Error when convert a large taichi ndarray to numpy using to_numpy() method
I have a taichi ndarray, and need to convert it to numpy. The method to_numpy() is used. An error occured when the ndarray is very large :
RuntimeError: [taichi/rhi/cuda/cuda_driver.h:taichi::lang::CUDADriverFunction<void *>::operator ()@92] CUDA Error CUDA_ERROR_ASSERT: device-side assert triggered while calling stream_synchronize (cuStreamSynchronize)

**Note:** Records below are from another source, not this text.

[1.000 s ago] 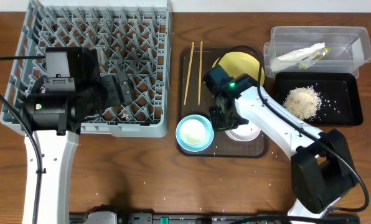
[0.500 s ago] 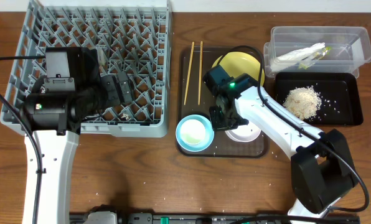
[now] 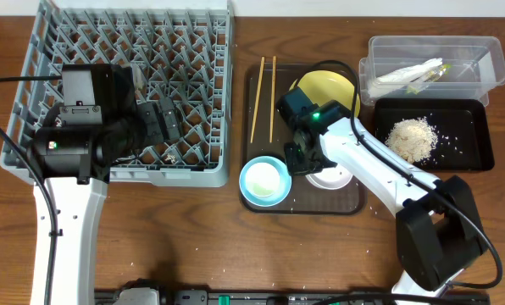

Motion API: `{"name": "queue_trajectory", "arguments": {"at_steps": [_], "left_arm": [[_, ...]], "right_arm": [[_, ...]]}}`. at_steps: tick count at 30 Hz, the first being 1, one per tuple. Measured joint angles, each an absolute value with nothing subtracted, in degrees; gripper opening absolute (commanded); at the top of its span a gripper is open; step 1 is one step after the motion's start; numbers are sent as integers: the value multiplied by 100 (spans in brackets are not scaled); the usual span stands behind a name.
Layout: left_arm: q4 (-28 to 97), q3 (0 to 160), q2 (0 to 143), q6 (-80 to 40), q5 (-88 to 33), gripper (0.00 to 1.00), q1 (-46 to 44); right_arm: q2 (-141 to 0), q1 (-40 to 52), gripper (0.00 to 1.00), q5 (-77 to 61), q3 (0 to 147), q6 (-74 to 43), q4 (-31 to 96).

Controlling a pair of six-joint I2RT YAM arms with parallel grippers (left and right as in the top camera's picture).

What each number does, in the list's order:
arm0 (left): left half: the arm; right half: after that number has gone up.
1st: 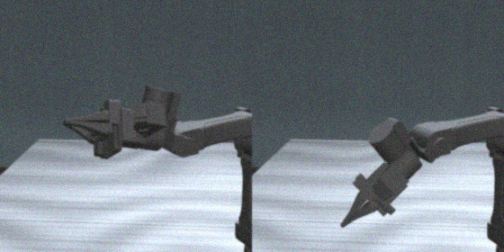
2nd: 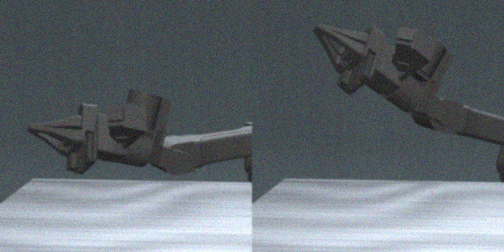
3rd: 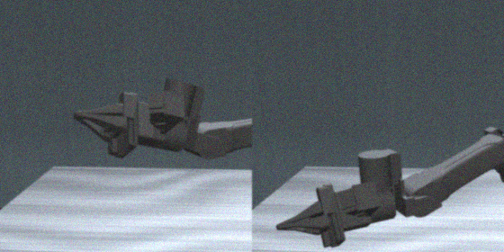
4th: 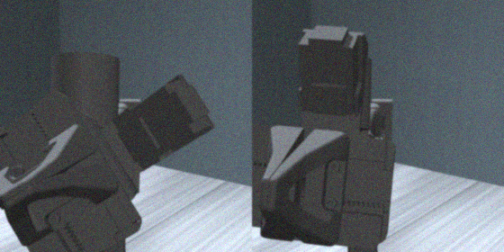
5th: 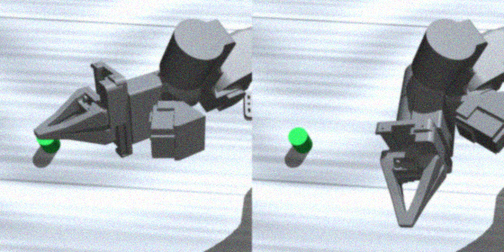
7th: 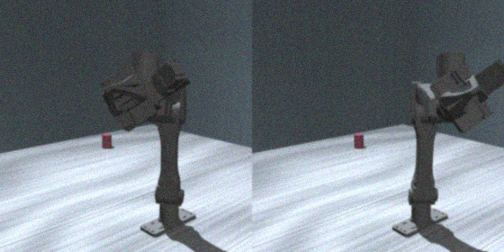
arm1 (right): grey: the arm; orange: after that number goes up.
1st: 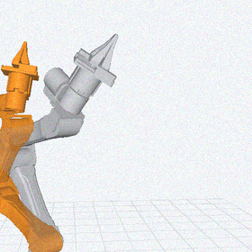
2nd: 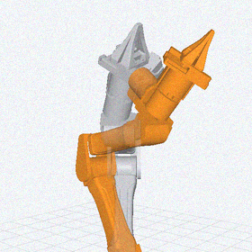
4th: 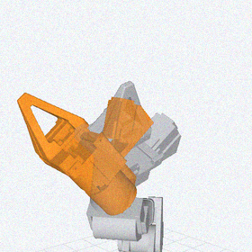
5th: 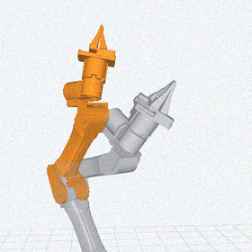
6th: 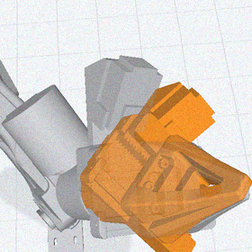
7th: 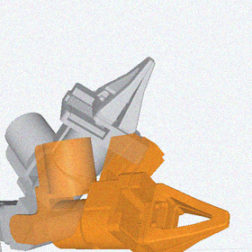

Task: Sort waste into correct bins and load items into the dishwasher
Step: 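Return the empty pink bowl to the brown tray with the right gripper, then grasp the pale cup from the blue bowl and lift it with the right gripper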

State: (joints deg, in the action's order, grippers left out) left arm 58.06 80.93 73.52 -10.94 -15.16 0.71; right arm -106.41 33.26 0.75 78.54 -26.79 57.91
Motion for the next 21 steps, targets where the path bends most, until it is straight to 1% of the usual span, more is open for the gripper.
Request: {"name": "queue_trajectory", "arguments": {"at_steps": [9, 11, 17, 19, 21], "left_arm": [[5806, 8093, 7352, -1094, -1516, 98, 71], [5806, 8093, 7352, -1094, -1516, 98, 71], [5800, 8093, 7352, -1096, -1608, 98, 71], [5795, 8093, 7352, -1096, -1645, 98, 71], [5811, 8093, 7352, -1096, -1662, 98, 71]], "right_arm": [[-11067, 3326, 1, 231, 7616, -2676, 5559], [-11104, 3341, 6, 266, 7616, -2681, 5564], [-11238, 3341, 13, 16, 7616, -2657, 5610], [-11249, 3336, 16, -60, 7658, -2652, 5780], [-11249, 3315, 21, -113, 7815, -2655, 6012]]}}
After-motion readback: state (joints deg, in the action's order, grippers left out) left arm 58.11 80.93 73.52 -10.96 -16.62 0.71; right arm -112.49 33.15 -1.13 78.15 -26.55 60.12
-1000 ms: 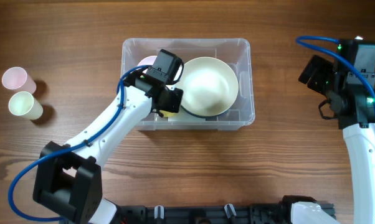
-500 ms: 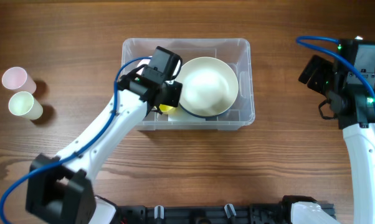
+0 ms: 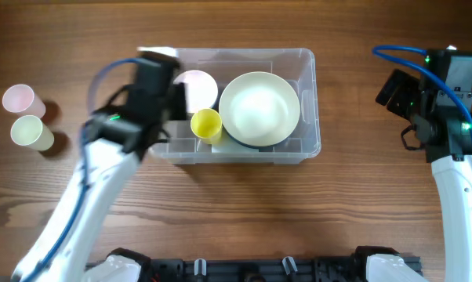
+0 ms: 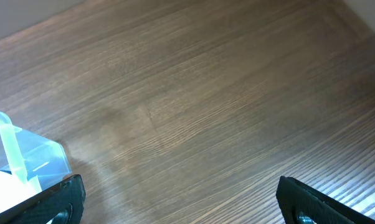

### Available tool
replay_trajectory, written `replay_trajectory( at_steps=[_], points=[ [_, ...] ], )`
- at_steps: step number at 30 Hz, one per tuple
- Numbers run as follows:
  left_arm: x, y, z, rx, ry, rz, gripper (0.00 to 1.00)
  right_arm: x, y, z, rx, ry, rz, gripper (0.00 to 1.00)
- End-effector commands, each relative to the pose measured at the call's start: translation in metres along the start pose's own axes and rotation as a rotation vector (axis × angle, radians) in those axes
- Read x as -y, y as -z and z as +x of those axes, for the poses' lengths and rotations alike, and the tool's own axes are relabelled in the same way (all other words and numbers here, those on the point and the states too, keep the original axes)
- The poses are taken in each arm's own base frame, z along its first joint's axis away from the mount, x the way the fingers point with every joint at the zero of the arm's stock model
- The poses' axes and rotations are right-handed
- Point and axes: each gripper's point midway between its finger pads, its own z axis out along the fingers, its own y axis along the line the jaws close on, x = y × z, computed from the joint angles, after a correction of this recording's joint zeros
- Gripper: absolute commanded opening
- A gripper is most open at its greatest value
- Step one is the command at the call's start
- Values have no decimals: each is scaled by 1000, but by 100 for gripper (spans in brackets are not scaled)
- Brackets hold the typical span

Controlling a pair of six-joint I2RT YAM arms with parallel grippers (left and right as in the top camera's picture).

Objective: Pack container
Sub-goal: 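Release the yellow cup beside the bowls and withdraw left, then lower the left gripper onto the pale green cup and grasp it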

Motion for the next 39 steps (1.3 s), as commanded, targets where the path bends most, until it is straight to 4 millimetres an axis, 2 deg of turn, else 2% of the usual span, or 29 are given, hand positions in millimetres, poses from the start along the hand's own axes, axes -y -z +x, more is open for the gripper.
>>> replay_trajectory(
  at_steps=[1,5,8,12,14,18,22,26,36,39],
  points=[
    [-85,38,-16,85,213,-182,51,3,3,-5,20,-16,15,100],
    [-153,49,2,41,352,-333,52,3,3,-5,20,-16,15,100],
    [-193,45,18,-6,446,-419,57,3,3,-5,19,-16,15,100],
    [-223,21,30,-68,554,-401,62,3,3,-6,22,-17,14,100],
    [-237,9,33,-86,582,-419,62,3,3,-6,22,-17,14,100],
    [-270,-23,53,-164,633,-468,58,3,3,-6,22,-18,14,100],
    [-290,-53,68,-219,638,-485,57,3,3,-6,22,-17,14,100],
    [-302,-81,73,-255,516,-470,56,3,3,-6,22,-18,14,100],
    [-310,-119,90,-305,482,-462,53,3,3,-6,22,-17,14,100],
    [-311,-124,95,-324,468,-460,53,3,3,-6,22,-17,14,100]
  ],
)
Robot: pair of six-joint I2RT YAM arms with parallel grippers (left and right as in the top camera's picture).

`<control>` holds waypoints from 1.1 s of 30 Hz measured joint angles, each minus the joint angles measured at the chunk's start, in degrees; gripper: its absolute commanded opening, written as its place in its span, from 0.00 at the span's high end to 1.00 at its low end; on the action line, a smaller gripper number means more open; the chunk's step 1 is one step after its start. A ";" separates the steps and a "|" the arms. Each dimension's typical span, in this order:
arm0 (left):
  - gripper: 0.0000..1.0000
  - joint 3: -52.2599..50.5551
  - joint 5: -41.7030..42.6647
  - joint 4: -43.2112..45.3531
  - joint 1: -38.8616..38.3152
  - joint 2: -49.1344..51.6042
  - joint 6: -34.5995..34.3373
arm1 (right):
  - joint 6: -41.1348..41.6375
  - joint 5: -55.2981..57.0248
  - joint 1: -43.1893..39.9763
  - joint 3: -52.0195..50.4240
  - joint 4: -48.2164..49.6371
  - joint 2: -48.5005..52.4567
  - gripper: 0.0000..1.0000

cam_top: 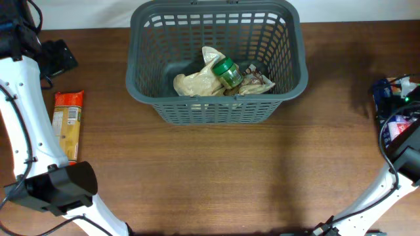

It seems that the to_numpy() method needs another memory which is about the same size of ndarray. A sample test code is below:
ti.init(arch=ti.gpu, device_memory_GB=0.9)
# img will occpy 0.5 GB memory
n = 512
img = ti.ndarray(ti.f32, shape=(n, n, n))
a = img.to_numpy() # Error
If I set device_memory_GB=1.1, there won't be any error. Therefore, I guess to_numpy() needs double memory of ndarray in total. However, my data is 4 GB, and GPU memory is 6 GB, which cannot execute to_numpy(). Is there any solution to solve my problem?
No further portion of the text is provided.